ACTIVITY> Look through the records and copy every line in which "camera" appears.

[Records from a collection]

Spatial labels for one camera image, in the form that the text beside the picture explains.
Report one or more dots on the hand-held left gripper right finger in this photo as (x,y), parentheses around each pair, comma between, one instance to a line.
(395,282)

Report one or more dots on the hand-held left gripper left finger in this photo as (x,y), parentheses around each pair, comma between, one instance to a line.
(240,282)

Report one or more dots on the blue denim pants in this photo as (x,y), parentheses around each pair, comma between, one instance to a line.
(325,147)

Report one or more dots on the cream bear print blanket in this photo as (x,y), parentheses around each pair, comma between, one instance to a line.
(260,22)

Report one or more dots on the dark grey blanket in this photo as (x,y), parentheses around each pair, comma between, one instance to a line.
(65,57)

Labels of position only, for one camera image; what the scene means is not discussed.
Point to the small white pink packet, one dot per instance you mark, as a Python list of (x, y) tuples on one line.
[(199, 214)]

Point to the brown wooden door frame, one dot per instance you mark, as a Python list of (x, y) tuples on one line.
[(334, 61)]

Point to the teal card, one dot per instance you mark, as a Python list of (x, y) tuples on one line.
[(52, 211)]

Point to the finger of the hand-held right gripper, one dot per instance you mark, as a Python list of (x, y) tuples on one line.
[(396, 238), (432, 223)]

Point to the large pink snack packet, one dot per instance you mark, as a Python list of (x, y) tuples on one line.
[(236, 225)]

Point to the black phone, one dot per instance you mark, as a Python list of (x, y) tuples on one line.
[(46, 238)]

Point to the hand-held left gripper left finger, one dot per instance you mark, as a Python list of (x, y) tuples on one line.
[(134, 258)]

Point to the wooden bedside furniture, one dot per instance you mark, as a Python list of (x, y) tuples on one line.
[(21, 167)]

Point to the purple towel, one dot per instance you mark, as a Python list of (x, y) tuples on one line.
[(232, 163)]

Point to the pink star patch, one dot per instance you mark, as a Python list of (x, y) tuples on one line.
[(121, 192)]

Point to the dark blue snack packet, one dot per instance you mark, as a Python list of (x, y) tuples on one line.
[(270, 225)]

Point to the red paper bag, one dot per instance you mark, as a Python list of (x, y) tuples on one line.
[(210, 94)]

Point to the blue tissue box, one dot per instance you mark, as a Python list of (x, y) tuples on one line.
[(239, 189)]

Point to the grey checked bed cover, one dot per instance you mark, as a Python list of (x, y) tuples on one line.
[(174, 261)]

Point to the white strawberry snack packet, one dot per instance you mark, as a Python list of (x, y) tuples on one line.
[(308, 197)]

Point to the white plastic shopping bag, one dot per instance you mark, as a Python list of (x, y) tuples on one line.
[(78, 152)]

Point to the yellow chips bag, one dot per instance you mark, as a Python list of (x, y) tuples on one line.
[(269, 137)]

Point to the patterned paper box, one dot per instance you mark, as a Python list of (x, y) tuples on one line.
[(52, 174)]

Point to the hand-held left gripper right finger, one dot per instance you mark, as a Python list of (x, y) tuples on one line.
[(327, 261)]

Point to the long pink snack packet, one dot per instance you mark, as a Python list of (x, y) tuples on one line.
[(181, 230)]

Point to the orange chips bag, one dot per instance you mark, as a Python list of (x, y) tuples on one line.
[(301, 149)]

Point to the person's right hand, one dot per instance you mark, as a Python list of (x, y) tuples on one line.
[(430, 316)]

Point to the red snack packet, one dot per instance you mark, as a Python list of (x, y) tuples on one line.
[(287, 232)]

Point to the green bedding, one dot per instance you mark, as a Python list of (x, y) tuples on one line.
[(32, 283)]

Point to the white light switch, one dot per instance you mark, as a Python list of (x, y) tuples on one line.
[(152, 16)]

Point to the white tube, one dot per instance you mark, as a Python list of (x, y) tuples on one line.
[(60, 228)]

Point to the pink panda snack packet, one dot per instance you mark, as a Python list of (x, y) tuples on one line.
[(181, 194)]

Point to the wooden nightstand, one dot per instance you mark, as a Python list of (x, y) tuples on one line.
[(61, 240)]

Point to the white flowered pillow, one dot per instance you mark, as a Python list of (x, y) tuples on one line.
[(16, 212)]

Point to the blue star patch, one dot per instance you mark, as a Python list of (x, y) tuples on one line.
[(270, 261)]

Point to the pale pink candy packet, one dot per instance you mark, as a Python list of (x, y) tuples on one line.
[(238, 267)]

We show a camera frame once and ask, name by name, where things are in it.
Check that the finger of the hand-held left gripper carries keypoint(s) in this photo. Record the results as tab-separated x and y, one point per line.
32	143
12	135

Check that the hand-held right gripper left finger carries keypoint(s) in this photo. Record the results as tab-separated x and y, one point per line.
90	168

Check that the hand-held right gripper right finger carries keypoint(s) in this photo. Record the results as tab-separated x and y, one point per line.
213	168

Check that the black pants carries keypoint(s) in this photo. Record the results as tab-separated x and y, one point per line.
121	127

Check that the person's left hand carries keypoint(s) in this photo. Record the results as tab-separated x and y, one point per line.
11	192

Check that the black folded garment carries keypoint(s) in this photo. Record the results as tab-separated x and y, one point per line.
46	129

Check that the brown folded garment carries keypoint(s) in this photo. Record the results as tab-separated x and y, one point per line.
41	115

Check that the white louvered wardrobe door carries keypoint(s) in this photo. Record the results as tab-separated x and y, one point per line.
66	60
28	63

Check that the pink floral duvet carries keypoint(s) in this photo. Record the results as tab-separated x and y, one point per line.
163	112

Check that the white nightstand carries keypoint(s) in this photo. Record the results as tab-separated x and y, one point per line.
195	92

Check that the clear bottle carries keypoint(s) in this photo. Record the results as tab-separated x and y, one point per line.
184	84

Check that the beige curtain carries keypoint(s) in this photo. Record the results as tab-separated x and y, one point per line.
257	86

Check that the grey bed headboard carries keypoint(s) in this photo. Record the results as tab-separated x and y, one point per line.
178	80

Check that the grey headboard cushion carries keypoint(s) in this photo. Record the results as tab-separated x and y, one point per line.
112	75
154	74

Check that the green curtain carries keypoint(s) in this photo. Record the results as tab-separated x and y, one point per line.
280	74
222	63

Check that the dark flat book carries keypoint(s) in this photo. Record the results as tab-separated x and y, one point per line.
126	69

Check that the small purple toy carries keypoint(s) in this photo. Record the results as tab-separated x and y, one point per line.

ANSWER TO THIS TASK>
Spatial labels for one camera image, in the form that the text beside the picture explains.
Labels of position only, for one camera image; what the scene means is not discussed.
We show a camera frame once and ask, name by name, where things are in it.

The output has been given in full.